From the records below, print exactly the lines starting at the one containing "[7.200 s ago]" and ending at the one containing "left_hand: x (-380", ends included, and nothing else.

[DATASET RECORDS — start]

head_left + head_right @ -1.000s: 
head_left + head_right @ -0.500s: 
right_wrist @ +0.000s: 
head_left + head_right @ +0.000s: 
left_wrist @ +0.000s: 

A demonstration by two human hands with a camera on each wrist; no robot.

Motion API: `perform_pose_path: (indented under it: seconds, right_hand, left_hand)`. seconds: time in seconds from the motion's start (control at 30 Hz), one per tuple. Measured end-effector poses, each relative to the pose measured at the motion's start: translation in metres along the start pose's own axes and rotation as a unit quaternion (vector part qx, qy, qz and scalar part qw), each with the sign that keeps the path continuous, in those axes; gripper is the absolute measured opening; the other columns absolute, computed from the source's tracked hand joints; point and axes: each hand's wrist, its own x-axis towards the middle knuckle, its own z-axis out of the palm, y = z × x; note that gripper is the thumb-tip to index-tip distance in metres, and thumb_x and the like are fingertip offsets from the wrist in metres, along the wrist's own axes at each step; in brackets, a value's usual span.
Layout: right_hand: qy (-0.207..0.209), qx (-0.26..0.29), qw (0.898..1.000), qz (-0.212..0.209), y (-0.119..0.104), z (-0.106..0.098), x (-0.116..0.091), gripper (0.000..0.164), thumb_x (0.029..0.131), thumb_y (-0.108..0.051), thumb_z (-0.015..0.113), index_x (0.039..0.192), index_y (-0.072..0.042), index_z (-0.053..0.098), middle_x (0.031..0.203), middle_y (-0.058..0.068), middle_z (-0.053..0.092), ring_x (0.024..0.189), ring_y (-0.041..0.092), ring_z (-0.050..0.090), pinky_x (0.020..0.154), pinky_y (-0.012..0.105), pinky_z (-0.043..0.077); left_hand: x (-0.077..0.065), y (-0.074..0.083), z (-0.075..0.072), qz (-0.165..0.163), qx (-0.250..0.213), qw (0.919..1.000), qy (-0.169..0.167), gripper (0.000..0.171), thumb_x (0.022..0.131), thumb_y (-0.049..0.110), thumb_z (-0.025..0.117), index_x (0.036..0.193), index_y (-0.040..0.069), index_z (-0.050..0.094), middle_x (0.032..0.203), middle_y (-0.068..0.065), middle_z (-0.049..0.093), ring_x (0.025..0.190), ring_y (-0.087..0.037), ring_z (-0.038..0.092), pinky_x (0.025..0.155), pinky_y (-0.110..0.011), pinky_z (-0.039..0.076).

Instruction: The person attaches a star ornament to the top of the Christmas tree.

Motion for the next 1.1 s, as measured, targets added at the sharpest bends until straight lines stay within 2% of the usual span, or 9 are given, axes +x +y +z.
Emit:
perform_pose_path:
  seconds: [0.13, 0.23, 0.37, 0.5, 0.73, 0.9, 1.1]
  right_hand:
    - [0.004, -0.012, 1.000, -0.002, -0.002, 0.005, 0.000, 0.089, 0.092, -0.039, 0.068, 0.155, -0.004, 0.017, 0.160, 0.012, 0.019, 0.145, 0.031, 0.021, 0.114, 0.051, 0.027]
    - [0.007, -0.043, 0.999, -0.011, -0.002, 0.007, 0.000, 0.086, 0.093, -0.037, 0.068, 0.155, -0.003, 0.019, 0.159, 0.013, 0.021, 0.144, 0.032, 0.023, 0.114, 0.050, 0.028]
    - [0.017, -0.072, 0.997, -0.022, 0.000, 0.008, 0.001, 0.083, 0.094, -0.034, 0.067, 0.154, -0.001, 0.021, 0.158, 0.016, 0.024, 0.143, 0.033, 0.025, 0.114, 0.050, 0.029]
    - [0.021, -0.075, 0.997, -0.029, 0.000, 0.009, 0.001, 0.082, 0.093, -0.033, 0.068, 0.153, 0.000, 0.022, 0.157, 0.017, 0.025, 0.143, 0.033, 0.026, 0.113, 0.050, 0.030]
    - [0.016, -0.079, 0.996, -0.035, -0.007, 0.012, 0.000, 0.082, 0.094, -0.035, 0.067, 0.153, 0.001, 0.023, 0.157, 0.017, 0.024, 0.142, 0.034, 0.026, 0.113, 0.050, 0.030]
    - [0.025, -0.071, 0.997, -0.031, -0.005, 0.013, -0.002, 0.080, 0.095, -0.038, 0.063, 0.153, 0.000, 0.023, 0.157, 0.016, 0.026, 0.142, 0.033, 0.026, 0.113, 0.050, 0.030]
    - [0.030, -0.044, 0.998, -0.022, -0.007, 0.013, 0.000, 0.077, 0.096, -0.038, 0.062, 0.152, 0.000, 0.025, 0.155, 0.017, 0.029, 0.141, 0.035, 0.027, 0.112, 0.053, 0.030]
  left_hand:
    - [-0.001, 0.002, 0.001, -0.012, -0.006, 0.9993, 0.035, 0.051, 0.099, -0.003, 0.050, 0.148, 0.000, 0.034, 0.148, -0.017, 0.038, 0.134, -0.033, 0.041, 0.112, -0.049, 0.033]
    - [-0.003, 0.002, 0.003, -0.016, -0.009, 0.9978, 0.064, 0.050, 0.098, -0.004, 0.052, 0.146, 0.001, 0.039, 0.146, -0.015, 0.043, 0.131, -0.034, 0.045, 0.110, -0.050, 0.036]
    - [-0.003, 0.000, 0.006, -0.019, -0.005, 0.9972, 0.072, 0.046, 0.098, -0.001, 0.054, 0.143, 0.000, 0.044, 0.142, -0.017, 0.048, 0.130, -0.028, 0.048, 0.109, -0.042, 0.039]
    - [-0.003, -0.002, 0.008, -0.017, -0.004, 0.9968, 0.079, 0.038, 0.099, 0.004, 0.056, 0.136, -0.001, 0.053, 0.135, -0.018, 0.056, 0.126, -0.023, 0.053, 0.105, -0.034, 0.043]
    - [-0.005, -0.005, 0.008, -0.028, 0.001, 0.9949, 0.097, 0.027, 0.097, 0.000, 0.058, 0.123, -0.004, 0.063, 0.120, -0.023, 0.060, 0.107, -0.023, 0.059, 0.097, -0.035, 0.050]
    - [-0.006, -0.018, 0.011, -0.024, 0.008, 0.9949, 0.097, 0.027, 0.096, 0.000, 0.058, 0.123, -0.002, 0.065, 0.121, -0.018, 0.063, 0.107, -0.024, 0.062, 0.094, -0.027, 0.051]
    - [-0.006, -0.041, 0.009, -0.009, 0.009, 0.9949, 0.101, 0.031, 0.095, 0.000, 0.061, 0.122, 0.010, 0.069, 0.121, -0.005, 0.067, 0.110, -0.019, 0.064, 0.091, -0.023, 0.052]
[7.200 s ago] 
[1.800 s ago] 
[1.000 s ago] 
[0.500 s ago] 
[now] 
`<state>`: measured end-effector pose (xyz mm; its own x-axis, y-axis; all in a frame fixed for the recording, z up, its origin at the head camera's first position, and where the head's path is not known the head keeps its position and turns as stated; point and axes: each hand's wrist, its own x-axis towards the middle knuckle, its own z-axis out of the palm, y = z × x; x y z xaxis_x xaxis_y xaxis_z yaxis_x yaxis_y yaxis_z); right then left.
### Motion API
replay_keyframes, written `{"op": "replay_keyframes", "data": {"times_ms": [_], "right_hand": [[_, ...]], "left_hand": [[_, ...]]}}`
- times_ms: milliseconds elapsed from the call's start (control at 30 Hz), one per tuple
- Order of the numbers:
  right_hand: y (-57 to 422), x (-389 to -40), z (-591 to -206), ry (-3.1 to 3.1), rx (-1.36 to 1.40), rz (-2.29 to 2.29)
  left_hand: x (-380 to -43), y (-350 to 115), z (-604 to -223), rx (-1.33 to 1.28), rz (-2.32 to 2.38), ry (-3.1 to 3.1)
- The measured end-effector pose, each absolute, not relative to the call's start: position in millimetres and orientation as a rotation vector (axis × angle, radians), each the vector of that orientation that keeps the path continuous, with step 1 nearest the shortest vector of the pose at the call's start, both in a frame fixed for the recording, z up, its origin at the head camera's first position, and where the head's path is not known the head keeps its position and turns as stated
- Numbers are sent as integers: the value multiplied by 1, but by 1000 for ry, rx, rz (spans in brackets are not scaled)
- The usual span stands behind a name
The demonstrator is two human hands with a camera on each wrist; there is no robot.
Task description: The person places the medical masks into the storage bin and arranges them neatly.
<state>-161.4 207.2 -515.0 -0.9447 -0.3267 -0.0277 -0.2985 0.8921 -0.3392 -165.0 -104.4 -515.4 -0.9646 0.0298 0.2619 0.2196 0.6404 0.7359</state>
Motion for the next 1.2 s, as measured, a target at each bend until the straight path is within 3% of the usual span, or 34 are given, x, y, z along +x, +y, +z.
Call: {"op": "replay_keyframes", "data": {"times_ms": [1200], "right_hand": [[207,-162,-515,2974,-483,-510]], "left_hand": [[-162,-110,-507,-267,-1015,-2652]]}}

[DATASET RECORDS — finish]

**SOLUTION TO THIS EXERCISE**:
[7.200 s ago] 
[1.800 s ago] 
[1.000 s ago] 
[0.500 s ago] 
[now] 
`<state>`: measured end-effector pose (xyz mm; its own x-axis, y-axis; all in a frame fixed for the recording, z up, its origin at the head camera's first position, and where the head's path is not known the head keeps its position and turns as stated; point and axes: each hand's wrist, its own x-axis towards the middle knuckle, its own z-axis out of the palm, y = z × x; x y z xaxis_x xaxis_y xaxis_z yaxis_x yaxis_y yaxis_z); right then left.
### Motion API
replay_keyframes, written `{"op": "replay_keyframes", "data": {"times_ms": [_], "right_hand": [[_, ...]], "left_hand": [[_, ...]]}}`
- times_ms: milliseconds elapsed from the call's start (control at 30 Hz), one per tuple
- Order of the numbers:
  right_hand: y (-57 to 422), x (-389 to -40), z (-591 to -206), ry (-3.1 to 3.1), rx (-1.36 to 1.40), rz (-2.29 to 2.29)
  left_hand: x (-380 to -43), y (-350 to 115), z (-604 to -223), rx (-1.33 to 1.28), rz (-2.32 to 2.38), ry (-3.1 to 3.1)

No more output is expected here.